(Work to complete): Examine the material below and count the lines that hold the word "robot". Report only the number.
═════ Supplied entries
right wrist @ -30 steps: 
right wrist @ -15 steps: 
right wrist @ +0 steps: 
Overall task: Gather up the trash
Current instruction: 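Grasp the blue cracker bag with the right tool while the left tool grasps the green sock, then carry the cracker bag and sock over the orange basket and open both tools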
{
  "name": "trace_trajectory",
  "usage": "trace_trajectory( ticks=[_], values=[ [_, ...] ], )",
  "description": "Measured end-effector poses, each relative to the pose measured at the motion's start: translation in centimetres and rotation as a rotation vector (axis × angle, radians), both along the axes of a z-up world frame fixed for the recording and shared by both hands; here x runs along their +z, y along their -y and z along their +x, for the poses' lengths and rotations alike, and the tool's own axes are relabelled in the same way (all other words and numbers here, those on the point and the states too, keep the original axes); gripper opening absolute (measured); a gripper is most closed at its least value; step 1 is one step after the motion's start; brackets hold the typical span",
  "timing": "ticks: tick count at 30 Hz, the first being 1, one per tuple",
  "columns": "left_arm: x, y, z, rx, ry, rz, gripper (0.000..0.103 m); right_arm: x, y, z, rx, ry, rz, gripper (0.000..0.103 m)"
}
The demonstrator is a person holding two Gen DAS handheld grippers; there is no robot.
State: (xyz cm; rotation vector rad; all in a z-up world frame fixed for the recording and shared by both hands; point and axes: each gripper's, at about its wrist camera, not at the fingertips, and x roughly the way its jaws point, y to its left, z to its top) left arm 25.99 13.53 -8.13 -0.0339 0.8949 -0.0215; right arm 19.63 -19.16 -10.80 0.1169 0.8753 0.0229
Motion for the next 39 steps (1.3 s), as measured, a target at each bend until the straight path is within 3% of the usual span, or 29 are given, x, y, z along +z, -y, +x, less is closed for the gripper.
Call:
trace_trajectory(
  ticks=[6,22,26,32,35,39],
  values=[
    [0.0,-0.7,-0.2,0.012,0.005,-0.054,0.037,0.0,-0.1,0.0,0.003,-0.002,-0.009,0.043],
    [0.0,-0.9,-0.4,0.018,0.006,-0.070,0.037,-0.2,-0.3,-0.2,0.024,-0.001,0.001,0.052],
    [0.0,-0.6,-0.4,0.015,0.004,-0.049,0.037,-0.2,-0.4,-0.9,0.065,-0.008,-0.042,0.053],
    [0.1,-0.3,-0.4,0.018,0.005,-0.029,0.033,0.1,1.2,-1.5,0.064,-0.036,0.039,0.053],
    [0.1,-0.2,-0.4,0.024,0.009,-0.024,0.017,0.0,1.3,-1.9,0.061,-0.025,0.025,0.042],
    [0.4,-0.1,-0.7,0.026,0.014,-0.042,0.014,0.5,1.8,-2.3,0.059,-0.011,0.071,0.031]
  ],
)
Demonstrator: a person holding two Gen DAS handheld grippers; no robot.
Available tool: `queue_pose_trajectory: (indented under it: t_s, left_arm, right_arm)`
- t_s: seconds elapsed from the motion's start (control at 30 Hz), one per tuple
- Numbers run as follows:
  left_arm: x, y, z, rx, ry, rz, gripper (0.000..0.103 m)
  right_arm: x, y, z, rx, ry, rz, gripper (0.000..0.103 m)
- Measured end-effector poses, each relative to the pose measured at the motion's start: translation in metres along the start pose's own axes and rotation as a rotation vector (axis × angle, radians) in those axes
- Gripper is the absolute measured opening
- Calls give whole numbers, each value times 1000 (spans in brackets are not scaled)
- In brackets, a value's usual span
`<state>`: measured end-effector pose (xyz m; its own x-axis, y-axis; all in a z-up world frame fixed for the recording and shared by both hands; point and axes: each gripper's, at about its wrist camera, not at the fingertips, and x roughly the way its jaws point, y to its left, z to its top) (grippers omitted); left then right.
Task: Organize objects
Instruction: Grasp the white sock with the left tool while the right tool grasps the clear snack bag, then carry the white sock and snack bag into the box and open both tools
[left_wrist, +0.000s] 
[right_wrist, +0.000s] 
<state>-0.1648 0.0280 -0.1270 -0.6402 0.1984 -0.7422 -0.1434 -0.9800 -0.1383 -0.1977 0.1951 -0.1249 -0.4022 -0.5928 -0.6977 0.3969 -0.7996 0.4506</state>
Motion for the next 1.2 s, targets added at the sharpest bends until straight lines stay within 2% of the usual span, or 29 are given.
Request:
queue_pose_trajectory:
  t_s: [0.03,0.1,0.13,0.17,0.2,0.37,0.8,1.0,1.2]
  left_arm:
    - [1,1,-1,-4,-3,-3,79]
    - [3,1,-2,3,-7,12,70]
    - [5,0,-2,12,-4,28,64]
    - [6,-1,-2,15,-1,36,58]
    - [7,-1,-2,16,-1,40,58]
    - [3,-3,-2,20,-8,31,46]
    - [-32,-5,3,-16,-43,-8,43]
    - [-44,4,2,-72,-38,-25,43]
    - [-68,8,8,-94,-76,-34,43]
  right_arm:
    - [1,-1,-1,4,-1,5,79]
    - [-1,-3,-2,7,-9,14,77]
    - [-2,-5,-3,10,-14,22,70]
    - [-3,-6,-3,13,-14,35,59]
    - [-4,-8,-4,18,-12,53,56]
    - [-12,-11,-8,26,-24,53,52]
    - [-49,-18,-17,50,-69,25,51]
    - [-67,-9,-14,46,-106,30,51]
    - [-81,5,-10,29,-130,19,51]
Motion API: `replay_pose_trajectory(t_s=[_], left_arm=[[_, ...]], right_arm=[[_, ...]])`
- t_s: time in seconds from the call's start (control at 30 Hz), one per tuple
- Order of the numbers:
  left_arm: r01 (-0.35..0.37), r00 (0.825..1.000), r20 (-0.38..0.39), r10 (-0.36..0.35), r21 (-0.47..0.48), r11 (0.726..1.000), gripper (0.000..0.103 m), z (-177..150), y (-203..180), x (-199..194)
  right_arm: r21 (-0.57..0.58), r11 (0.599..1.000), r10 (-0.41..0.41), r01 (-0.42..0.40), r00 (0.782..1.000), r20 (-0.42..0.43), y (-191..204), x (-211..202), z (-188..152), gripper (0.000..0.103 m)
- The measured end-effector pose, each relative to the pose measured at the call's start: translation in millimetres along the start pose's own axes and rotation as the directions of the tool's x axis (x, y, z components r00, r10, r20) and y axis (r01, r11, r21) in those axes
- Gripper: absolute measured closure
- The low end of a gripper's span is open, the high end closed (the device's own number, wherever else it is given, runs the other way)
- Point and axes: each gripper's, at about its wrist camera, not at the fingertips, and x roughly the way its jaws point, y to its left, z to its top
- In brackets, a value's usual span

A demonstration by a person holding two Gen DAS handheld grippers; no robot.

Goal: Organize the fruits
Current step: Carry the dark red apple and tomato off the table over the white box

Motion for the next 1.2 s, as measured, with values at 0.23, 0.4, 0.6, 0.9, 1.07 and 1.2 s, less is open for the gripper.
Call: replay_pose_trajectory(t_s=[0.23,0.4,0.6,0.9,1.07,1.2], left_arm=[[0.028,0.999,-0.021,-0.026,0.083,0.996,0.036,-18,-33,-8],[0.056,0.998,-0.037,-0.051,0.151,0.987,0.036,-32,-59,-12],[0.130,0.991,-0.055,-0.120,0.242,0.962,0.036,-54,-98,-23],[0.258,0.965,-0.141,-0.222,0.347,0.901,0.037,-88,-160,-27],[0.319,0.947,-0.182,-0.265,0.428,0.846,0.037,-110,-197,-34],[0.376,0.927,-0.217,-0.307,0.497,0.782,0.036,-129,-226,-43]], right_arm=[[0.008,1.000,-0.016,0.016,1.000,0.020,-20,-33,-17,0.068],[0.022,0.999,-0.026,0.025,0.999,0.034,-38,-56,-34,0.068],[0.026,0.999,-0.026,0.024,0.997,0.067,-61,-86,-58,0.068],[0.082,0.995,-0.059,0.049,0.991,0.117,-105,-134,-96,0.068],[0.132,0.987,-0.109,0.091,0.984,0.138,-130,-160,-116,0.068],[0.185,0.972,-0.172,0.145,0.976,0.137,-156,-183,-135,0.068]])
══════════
(Output of the exercise): 3